Records contained in a dataset

====

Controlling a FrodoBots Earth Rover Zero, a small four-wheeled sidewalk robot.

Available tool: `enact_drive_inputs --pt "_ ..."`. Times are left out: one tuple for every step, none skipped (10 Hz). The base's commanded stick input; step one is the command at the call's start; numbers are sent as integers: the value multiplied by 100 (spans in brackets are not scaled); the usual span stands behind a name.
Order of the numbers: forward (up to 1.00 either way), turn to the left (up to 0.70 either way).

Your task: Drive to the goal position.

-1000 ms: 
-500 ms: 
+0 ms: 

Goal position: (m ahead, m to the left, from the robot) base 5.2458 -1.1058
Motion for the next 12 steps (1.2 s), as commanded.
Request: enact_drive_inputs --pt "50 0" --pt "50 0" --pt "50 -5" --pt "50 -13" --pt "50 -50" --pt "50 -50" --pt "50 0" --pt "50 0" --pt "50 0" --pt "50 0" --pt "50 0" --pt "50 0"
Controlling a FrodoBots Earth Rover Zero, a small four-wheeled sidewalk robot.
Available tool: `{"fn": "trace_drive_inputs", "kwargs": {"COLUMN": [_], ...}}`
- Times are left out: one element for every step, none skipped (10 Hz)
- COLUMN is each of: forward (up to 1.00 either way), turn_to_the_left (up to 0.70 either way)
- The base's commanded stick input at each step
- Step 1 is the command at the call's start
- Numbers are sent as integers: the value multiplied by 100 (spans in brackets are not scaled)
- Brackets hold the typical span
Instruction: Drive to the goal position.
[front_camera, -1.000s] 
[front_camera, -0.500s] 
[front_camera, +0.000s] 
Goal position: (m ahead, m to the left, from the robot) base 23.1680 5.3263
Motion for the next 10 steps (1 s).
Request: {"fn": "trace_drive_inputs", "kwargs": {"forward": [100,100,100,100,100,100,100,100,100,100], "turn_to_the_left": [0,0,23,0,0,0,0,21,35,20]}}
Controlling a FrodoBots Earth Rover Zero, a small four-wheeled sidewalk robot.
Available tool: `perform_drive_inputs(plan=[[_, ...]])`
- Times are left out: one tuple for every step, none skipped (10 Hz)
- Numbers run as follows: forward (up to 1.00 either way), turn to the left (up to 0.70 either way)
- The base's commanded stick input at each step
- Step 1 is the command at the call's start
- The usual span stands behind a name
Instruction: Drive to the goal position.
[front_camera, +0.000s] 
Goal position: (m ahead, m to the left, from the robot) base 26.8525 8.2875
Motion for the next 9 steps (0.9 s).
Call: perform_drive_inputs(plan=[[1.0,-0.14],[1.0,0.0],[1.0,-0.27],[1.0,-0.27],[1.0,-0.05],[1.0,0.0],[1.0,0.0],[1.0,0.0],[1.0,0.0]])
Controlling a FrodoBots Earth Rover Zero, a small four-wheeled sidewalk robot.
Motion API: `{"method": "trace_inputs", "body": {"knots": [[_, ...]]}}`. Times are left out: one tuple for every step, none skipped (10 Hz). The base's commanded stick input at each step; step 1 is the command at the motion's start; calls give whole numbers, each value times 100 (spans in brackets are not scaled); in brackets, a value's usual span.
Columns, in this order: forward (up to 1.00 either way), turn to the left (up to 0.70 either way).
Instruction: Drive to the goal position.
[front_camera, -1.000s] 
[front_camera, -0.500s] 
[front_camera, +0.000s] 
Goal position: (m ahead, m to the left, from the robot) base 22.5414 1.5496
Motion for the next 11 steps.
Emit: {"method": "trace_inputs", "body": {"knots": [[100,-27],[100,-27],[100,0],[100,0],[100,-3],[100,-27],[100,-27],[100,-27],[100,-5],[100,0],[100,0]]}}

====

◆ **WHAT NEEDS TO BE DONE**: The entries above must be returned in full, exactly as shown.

◆ **SOLUTION**:
Controlling a FrodoBots Earth Rover Zero, a small four-wheeled sidewalk robot.

Available tool: `enact_drive_inputs --pt "_ ..."`. Times are left out: one tuple for every step, none skipped (10 Hz). The base's commanded stick input; step one is the command at the call's start; numbers are sent as integers: the value multiplied by 100 (spans in brackets are not scaled); the usual span stands behind a name.
Order of the numbers: forward (up to 1.00 either way), turn to the left (up to 0.70 either way).

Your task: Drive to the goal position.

-1000 ms: 
-500 ms: 
+0 ms: 

Goal position: (m ahead, m to the left, from the robot) base 5.2458 -1.1058
Motion for the next 12 steps (1.2 s), as commanded.
Request: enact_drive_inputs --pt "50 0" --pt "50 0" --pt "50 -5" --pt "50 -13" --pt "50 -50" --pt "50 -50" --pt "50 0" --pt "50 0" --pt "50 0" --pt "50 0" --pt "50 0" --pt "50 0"
Controlling a FrodoBots Earth Rover Zero, a small four-wheeled sidewalk robot.
Available tool: `{"fn": "trace_drive_inputs", "kwargs": {"COLUMN": [_], ...}}`
- Times are left out: one element for every step, none skipped (10 Hz)
- COLUMN is each of: forward (up to 1.00 either way), turn_to_the_left (up to 0.70 either way)
- The base's commanded stick input at each step
- Step 1 is the command at the call's start
- Numbers are sent as integers: the value multiplied by 100 (spans in brackets are not scaled)
- Brackets hold the typical span
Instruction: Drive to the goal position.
[front_camera, -1.000s] 
[front_camera, -0.500s] 
[front_camera, +0.000s] 
Goal position: (m ahead, m to the left, from the robot) base 23.1680 5.3263
Motion for the next 10 steps (1 s).
Request: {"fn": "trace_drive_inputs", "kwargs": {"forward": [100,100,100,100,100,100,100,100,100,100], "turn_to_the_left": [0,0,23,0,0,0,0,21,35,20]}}
Controlling a FrodoBots Earth Rover Zero, a small four-wheeled sidewalk robot.
Available tool: `perform_drive_inputs(plan=[[_, ...]])`
- Times are left out: one tuple for every step, none skipped (10 Hz)
- Numbers run as follows: forward (up to 1.00 either way), turn to the left (up to 0.70 either way)
- The base's commanded stick input at each step
- Step 1 is the command at the call's start
- The usual span stands behind a name
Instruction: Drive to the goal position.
[front_camera, +0.000s] 
Goal position: (m ahead, m to the left, from the robot) base 26.8525 8.2875
Motion for the next 9 steps (0.9 s).
Call: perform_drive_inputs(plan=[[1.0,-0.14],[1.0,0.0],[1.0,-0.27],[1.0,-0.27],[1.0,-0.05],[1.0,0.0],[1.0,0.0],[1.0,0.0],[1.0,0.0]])
Controlling a FrodoBots Earth Rover Zero, a small four-wheeled sidewalk robot.
Motion API: `{"method": "trace_inputs", "body": {"knots": [[_, ...]]}}`. Times are left out: one tuple for every step, none skipped (10 Hz). The base's commanded stick input at each step; step 1 is the command at the motion's start; calls give whole numbers, each value times 100 (spans in brackets are not scaled); in brackets, a value's usual span.
Columns, in this order: forward (up to 1.00 either way), turn to the left (up to 0.70 either way).
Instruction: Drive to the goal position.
[front_camera, -1.000s] 
[front_camera, -0.500s] 
[front_camera, +0.000s] 
Goal position: (m ahead, m to the left, from the robot) base 22.5414 1.5496
Motion for the next 11 steps.
Emit: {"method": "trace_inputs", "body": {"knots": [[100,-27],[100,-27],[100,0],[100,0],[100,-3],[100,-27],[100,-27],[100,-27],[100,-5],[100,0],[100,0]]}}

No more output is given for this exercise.